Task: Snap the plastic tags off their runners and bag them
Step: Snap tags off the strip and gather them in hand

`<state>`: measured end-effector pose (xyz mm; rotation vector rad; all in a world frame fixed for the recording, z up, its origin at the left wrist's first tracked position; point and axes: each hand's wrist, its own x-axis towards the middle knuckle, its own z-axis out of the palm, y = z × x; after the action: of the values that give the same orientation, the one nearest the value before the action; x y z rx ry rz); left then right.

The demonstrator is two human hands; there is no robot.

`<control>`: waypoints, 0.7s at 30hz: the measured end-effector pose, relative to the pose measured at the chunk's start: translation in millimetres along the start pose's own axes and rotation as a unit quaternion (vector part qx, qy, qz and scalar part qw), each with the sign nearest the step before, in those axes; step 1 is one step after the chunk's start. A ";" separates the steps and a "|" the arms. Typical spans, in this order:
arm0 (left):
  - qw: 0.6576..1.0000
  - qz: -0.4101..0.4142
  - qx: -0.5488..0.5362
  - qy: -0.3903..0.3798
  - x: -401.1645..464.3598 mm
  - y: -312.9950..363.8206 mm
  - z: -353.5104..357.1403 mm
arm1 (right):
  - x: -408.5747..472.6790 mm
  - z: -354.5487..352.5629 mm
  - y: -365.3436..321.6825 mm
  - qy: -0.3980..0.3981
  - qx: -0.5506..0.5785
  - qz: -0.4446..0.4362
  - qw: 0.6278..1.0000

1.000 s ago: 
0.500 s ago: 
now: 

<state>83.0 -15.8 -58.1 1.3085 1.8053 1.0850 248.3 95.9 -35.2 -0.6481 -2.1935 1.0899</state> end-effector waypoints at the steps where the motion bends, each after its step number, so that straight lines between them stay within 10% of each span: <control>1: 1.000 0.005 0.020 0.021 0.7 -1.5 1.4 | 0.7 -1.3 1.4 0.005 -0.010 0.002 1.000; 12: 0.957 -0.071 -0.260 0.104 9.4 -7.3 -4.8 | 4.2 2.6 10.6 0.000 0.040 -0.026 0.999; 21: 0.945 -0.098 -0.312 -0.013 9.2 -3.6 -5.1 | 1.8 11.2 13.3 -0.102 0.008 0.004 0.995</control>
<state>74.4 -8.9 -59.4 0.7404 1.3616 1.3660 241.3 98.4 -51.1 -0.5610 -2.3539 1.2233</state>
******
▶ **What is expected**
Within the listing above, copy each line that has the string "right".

▶ **Written reply**
`<state>`: measured end-effector pose (xyz mm; rotation vector rad; all in a world frame fixed for the recording, z up, its origin at the left wrist's first tracked position; point and axes: each hand's wrist, its own x-axis towards the middle knuckle, its own z-axis out of the palm, y = z × x; after the action: of the values that give the same orientation, the one nearest the value before the action; x y z rx ry rz); left then right.
arm1 (right):

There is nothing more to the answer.